### WORK TO COMPLETE
Up to and including the line that contains "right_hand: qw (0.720", return every line from the start of the data, unchanged.

☆ ☆ ☆ ☆ ☆ ☆ ☆

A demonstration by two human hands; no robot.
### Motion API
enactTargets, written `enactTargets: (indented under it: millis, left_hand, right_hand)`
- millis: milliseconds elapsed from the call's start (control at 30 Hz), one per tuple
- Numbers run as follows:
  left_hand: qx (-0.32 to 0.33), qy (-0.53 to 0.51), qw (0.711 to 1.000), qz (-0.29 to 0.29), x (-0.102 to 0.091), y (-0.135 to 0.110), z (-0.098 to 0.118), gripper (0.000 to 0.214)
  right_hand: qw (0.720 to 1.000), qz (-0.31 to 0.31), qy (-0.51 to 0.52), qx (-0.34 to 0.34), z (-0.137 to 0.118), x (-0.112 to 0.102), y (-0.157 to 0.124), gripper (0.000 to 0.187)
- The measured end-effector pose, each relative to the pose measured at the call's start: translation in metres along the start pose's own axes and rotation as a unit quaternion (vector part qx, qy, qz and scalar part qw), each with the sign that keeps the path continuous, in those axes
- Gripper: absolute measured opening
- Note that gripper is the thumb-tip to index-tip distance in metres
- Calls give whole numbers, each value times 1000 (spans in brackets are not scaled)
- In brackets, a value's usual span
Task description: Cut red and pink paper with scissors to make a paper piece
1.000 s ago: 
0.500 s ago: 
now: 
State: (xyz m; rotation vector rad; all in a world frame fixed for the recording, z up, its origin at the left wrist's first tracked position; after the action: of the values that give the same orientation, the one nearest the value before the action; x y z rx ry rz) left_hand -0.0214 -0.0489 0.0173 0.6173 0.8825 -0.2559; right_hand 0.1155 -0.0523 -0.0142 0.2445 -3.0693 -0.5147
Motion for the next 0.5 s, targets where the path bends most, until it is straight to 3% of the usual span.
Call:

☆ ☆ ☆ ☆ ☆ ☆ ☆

### ANSWER FOR THIS EXERCISE
A demonstration by two human hands; no robot.
### Motion API
enactTargets, written `enactTargets: (indented under it: millis, left_hand, right_hand)`
- millis: milliseconds elapsed from the call's start (control at 30 Hz), one per tuple
- Numbers run as follows:
  left_hand: qx (-0.32 to 0.33), qy (-0.53 to 0.51), qw (0.711 to 1.000), qz (-0.29 to 0.29), x (-0.102 to 0.091), y (-0.135 to 0.110), z (-0.098 to 0.118), gripper (0.000 to 0.214)
  right_hand: qw (0.720 to 1.000), qz (-0.31 to 0.31), qy (-0.51 to 0.52), qx (-0.34 to 0.34), z (-0.137 to 0.118), x (-0.112 to 0.102), y (-0.157 to 0.124), gripper (0.000 to 0.187)

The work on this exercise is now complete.